HOW TO COMPLETE THIS TASK: Please give the data again exactly, with no line dropped.

GIVEN DATA:
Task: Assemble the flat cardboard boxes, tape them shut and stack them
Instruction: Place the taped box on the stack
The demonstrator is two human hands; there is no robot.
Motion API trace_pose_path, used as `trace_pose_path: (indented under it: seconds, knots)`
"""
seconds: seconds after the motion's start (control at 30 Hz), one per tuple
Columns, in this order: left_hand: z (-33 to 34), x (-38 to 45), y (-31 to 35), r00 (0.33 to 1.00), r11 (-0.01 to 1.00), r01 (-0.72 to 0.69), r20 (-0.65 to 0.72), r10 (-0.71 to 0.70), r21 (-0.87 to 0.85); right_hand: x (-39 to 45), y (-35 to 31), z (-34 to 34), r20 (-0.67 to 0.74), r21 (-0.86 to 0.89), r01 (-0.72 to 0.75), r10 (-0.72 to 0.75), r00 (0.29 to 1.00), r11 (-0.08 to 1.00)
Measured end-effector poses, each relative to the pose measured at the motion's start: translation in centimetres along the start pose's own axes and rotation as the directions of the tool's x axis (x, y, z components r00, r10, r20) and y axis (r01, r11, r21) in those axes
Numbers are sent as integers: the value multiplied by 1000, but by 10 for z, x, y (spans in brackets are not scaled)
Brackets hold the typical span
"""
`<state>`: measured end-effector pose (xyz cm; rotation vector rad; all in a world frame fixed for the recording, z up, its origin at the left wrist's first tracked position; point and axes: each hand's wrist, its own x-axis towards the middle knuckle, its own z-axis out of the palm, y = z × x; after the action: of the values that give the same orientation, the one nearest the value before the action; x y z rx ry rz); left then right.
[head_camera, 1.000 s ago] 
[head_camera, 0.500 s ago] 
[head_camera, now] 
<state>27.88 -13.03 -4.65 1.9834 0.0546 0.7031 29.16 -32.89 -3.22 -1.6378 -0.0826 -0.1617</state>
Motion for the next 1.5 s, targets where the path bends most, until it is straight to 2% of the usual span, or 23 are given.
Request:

TASK RESULT:
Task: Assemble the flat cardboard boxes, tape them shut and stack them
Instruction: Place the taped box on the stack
The demonstrator is two human hands; there is no robot.
Motion API trace_pose_path, used as `trace_pose_path: (indented under it: seconds, knots)`
"""
seconds: seconds after the motion's start (control at 30 Hz), one per tuple
Columns, in this order: left_hand: z (-33 to 34), x (-38 to 45), y (-31 to 35), r00 (0.33 to 1.00), r11 (-0.01 to 1.00), r01 (-0.72 to 0.69), r20 (-0.65 to 0.72), r10 (-0.71 to 0.70), r21 (-0.87 to 0.85); right_hand: x (-39 to 45), y (-35 to 31), z (-34 to 34), r20 (-0.67 to 0.74), r21 (-0.86 to 0.89), r01 (-0.72 to 0.75), r10 (-0.72 to 0.75), r00 (0.29 to 1.00), r11 (-0.08 to 1.00)
Measured end-effector poses, each relative to the pose measured at the motion's start: translation in centimetres along the start pose's own axes and rotation as the directions of the tool's x axis (x, y, z components r00, r10, r20) and y axis (r01, r11, r21) in those axes
Numbers are sent as integers: the value multiplied by 1000, but by 10 for z, x, y (spans in brackets are not scaled)
Brackets hold the typical span
"""
`<state>`: measured end-effector pose (xyz cm; rotation vector rad; all in a world frame fixed for the recording, z up, its origin at the left wrist's first tracked position; point and axes: each hand's wrist, its own x-axis towards the middle knuckle, its own z-axis out of the palm, y = z × x; after the action: of the values that give the same orientation, the one nearest the value before the action; x y z rx ry rz); left then right.
[head_camera, 1.000 s ago] 
[head_camera, 0.500 s ago] 
[head_camera, now] 
<state>27.88 -13.03 -4.65 1.9834 0.0546 0.7031 29.16 -32.89 -3.22 -1.6378 -0.0826 -0.1617</state>
Motion for the next 1.5 s, targets where the path bends most, until it is straight to 2% of the usual span, or 23 are given.
Request:

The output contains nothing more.